Charlottesville City Council is nearing a decision about whether it will fund a costly reconstruction of Buford Middle School.

At a budget workshop Thursday evening, councilors expressed support for a $68.8 million rebuild.

If they choose that option, the city will renovate everything on the campus except the school’s auditorium. The rest of the rebuild would remain the same as it was designed last year by the architecture firm VMDO, said Wyck Knox, principal architect at VMDO. (VMDO is a sponsor of Charlottesville Tomorrow.)

Buford Middle School was built in the 1960s and is in desperate need not just of repairs, but reconstruction and redevelopment. For decades, community members have asked city officials to fund reconstruction.

Read more about the need for reconstruction of Buford Middle School and affordable housing.

“We were all comfortable with the idea of a $68.8 million project where we would be deferring [the auditorium] until further funding was available,” Charlottesville Mayor Lloyd Snook said at the meeting.

There’s precedent for the delay: Charlottesville High School, first constructed in 1974, didn’t get the Martin Luther King, Jr. Performing Arts Center until the early 1980s.

What’s still up in the air is how the city will fund the project.

When the city hired VMDO last year to draw up plans for a $75 million rebuild (a version that included a new auditorium), officials had planned to pay for the project by imposing a local sales tax. But they needed permission from the state to impose such a tax. In February, the Virginia General Assembly killed three different bills that would have given Charlottesville and other cities the power to do so.

Now, to cover the cost, the city must either cancel other projects and divert that money to the school, raise other local taxes — like the real estate tax — or do some combination of both.

It is possible for the city to fund the new school without raising any taxes, Krisy Hammill, Charlottesville’s senior budget and management analyst, told Councilors at the Thursday evening budget workshop.

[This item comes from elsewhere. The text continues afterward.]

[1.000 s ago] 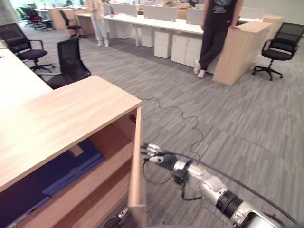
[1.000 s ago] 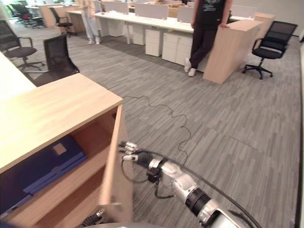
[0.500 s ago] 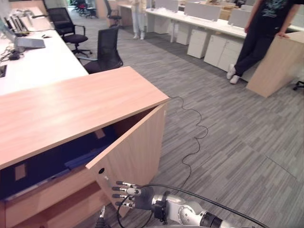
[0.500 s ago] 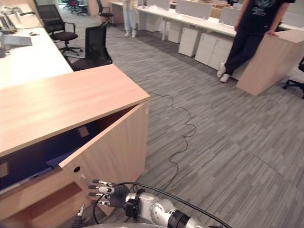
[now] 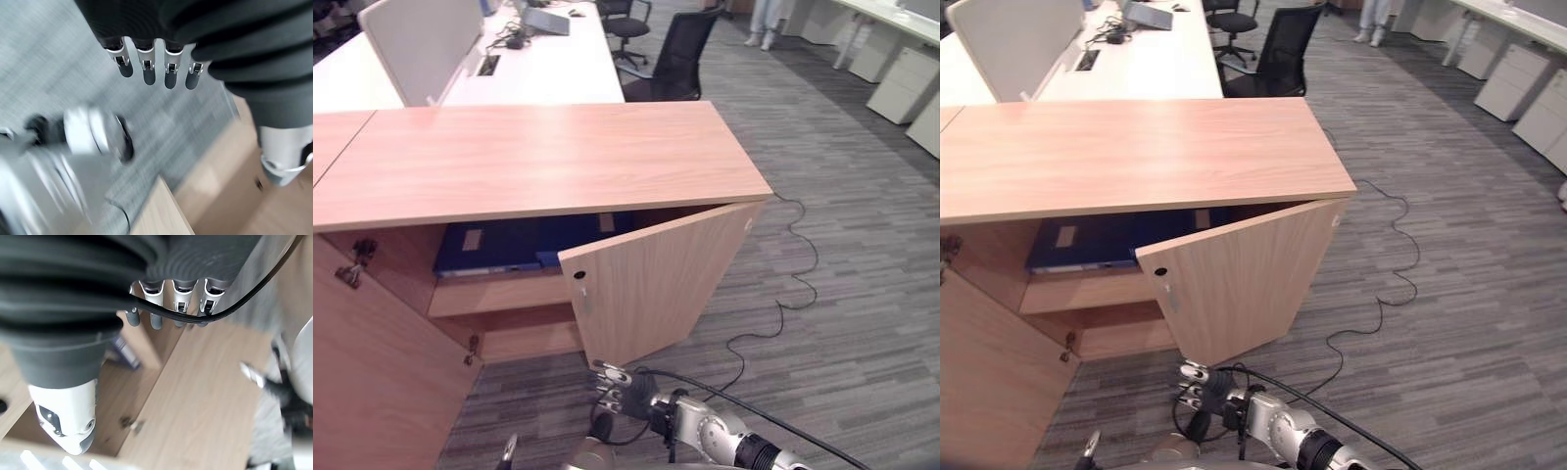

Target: Put the empty folder in the office cabinet

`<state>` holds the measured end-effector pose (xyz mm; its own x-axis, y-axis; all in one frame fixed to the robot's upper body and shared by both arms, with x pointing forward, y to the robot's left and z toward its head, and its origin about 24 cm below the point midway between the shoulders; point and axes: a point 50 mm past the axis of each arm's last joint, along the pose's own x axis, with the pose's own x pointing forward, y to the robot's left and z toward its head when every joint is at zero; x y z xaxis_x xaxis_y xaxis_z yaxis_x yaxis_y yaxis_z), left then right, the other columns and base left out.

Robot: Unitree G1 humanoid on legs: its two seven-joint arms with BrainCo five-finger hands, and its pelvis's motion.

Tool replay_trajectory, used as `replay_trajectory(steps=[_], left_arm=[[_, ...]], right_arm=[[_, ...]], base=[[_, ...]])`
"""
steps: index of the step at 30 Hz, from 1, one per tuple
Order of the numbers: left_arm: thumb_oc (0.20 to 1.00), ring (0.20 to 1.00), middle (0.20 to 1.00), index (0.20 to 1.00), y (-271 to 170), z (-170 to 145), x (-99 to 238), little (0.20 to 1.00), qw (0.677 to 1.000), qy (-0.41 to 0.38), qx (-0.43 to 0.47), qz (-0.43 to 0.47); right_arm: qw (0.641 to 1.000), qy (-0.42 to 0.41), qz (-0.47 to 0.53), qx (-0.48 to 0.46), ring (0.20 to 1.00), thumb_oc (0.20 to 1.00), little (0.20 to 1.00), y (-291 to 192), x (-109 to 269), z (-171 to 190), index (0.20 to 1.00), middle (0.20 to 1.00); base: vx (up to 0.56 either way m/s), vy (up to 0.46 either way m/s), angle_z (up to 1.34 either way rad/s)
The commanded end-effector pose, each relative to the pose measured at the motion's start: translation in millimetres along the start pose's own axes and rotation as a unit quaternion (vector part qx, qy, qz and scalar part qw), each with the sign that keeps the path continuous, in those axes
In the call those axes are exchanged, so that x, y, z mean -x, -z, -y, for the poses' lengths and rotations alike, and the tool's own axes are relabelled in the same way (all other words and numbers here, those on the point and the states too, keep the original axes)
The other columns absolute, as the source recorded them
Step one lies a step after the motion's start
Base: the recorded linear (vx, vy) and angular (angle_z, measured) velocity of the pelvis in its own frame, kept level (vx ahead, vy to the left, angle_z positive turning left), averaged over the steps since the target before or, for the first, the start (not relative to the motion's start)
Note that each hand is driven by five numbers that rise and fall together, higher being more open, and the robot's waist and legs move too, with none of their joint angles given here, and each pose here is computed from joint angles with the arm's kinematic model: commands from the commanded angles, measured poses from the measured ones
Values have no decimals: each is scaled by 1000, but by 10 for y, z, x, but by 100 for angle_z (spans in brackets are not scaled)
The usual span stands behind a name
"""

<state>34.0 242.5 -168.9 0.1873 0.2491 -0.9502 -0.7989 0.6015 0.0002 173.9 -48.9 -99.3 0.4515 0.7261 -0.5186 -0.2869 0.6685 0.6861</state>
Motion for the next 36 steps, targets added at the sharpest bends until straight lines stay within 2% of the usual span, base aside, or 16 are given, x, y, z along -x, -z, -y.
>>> replay_trajectory(steps=[1,5,9,15,23,29,30,33,36], left_arm=[[1000,1000,1000,1000,-99,317,-27,1000,999,47,-4,10],[1000,1000,1000,1000,-35,603,-12,1000,995,88,-34,11],[1000,1000,1000,1000,97,545,-8,1000,995,80,-55,-14],[1000,1000,1000,1000,124,329,-13,1000,995,50,-76,-31],[1000,1000,1000,1000,90,296,-14,1000,991,61,-114,-28],[1000,1000,1000,1000,-179,555,-17,1000,978,107,-174,31],[1000,1000,1000,1000,-179,557,-17,1000,978,107,-174,31],[1000,1000,1000,1000,-223,871,9,1000,970,154,-184,38],[1000,1000,1000,1000,-237,889,13,1000,973,159,-163,41]], right_arm=[[999,15,16,25,1000,1000,1000,-4,-81,-48,1000,1000],[983,174,6,60,1000,1000,1000,-13,179,533,1000,1000],[948,319,-12,12,1000,1000,1000,152,553,992,1000,1000],[883,464,-66,-19,1000,1000,1000,438,1098,1366,1000,1000],[846,524,-80,-51,1000,1000,1000,535,1454,1534,1000,1000],[822,555,-56,-115,1000,1000,1000,660,1709,1607,1000,1000],[822,555,-55,-115,1000,1000,1000,658,1710,1608,1000,1000],[819,556,-60,-129,1000,1000,1000,687,1672,1584,1000,1000],[824,550,-55,-127,1000,1000,1000,691,1622,1563,1000,1000]], base=[[-76,-23,0],[-118,33,24],[22,70,17],[108,104,30],[24,125,28],[-46,16,100],[-28,-86,123],[31,-304,83],[-8,-309,64]])
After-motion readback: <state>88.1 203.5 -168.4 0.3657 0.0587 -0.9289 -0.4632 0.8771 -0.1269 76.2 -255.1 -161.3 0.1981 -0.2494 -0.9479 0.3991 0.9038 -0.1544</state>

Hammill told Charlottesville Tomorrow that the city has a surplus of local tax money this year. The economy has recovered more quickly from the pandemic than officials predicted, and Charlottesville now anticipates it will have an extra $12 million from its meals and lodging tax.

What’s more, in January the city completed a new housing assessment in which it dramatically increased the assessed value of most of Charlottesville’s properties. Higher assessed values means people pay more property tax.

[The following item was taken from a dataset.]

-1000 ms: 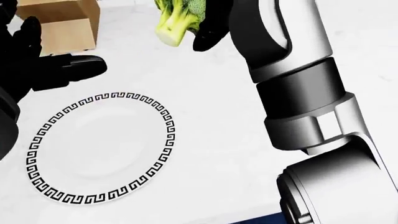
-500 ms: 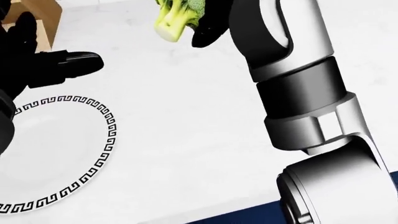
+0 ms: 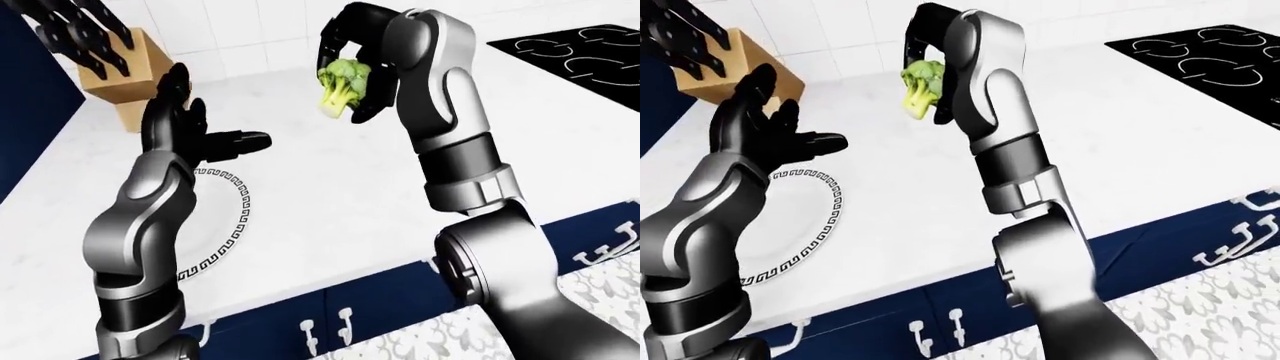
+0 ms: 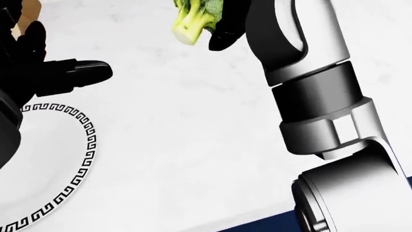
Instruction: Place the broccoli on the top rack of the oven.
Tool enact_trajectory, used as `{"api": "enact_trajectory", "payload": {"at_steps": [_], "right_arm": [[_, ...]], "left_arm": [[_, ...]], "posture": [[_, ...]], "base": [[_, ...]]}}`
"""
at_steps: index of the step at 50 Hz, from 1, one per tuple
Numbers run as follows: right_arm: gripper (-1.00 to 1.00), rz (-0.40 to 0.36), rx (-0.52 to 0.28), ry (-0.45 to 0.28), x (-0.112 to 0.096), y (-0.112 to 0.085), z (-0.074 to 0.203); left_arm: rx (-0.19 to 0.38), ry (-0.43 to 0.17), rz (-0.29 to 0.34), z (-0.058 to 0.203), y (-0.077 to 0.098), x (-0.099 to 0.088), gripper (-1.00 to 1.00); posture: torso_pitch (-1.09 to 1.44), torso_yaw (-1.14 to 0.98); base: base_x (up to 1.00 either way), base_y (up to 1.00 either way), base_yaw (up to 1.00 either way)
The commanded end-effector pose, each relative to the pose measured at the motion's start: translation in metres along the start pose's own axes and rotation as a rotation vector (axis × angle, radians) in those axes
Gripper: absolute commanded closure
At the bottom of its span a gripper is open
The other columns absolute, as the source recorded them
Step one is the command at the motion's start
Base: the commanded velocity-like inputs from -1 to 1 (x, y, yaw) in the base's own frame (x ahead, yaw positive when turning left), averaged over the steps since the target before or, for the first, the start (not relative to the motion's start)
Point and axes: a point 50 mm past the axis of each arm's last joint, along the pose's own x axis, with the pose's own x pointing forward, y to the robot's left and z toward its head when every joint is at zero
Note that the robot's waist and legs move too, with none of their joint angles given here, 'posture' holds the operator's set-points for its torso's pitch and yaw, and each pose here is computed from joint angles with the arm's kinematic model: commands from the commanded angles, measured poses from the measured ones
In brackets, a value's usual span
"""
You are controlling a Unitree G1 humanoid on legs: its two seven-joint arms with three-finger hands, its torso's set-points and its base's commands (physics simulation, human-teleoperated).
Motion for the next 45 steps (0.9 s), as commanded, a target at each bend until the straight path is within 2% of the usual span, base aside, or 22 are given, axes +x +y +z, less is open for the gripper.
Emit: {"api": "enact_trajectory", "payload": {"at_steps": [1, 45], "right_arm": [[1.00, -0.092, -0.024, -0.045, -0.0108, -0.0210, 0.0131], [1.00, -0.094, -0.029, -0.046, -0.0092, -0.0175, 0.0121]], "left_arm": [[-0.002, -0.101, 0.000, 0.0205, 0.0000, -0.0032, -1.00], [-0.004, -0.102, 0.001, 0.0209, 0.0010, -0.0036, -1.00]], "posture": [[0.00, 0.00], [0.00, 0.00]], "base": [[0.00, 0.00, 0.27], [-0.28, 0.00, 0.98]]}}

“The timing really worked out for this,” Hammill said.

But, if Council chooses to fund the school without raising taxes, it would still leave little room for the city to address any other construction projects for at least the next five years. That could mean postponing things like sidewalk repairs, road paving, and new affordable housing projects.

Moriah Wilkins, a member of the Charlottesville Low Income Housing Coalition, implored the Council to take action on the needs of affordable housing residents, especially residents in the Charlottesville Redevelopment Housing Authority’s Westhaven and Park Street neighborhoods. 

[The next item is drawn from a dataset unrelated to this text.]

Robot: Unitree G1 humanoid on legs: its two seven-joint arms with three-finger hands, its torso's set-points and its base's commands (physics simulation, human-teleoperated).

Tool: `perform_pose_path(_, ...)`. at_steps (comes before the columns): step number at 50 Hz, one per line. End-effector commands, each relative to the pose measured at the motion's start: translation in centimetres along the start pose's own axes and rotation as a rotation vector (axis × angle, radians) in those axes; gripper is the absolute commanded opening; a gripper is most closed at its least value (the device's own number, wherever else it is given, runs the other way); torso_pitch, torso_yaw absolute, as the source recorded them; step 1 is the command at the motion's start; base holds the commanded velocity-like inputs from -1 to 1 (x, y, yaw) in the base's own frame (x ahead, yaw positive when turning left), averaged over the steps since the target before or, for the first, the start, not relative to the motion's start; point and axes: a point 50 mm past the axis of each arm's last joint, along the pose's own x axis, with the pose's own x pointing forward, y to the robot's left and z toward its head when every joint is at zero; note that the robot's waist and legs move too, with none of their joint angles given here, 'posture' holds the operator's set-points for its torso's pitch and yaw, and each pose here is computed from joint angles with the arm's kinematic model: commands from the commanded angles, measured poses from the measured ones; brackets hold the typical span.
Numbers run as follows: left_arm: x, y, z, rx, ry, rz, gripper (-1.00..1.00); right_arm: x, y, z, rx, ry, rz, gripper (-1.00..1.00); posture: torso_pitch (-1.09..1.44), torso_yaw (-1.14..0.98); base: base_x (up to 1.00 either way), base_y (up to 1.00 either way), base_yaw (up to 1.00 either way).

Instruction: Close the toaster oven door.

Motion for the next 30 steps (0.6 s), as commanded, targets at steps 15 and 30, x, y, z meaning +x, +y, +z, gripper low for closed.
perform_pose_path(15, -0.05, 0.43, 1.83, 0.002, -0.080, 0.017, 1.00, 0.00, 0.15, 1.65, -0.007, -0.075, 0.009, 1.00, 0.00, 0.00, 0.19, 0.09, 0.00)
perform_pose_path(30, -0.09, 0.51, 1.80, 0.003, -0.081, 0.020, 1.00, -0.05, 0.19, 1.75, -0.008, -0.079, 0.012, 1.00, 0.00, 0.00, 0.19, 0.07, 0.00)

“My hope is that there are funding sources for ongoing housing needs if possible,” Wilkins, who is also a housing attorney at the Legal Aid Justice Center, said at the Thursday meeting. “And if the City Council votes for any tax increases, putting those discretionary funds towards affordable housing efforts.”

Councilor Michael Payne agreed, saying he hopes the city will raise taxes in order to address affordable housing in addition to Buford.

Other councilors were more reluctant — especially to raise the real estate tax.

Raising the real estate tax “would personally for me be a very uncomfortable situation of trying to add a tax rate increase on top of an already very dramatic assessment increase,” Snook said.

Besides the real estate tax, the city of Charlottesville also collects a meals and lodging tax — the one you pay at restaurants — and personal property tax. The Council has discussed raising the meals tax to 6.5% up from 6%.

City Council will hold a virtual hearing on the budget at their Monday, April 4, meeting at 6:30 p.m. To make a comment during the meeting, residents must register in advance on the city government website.

Council is scheduled to adopt the budget on April 12.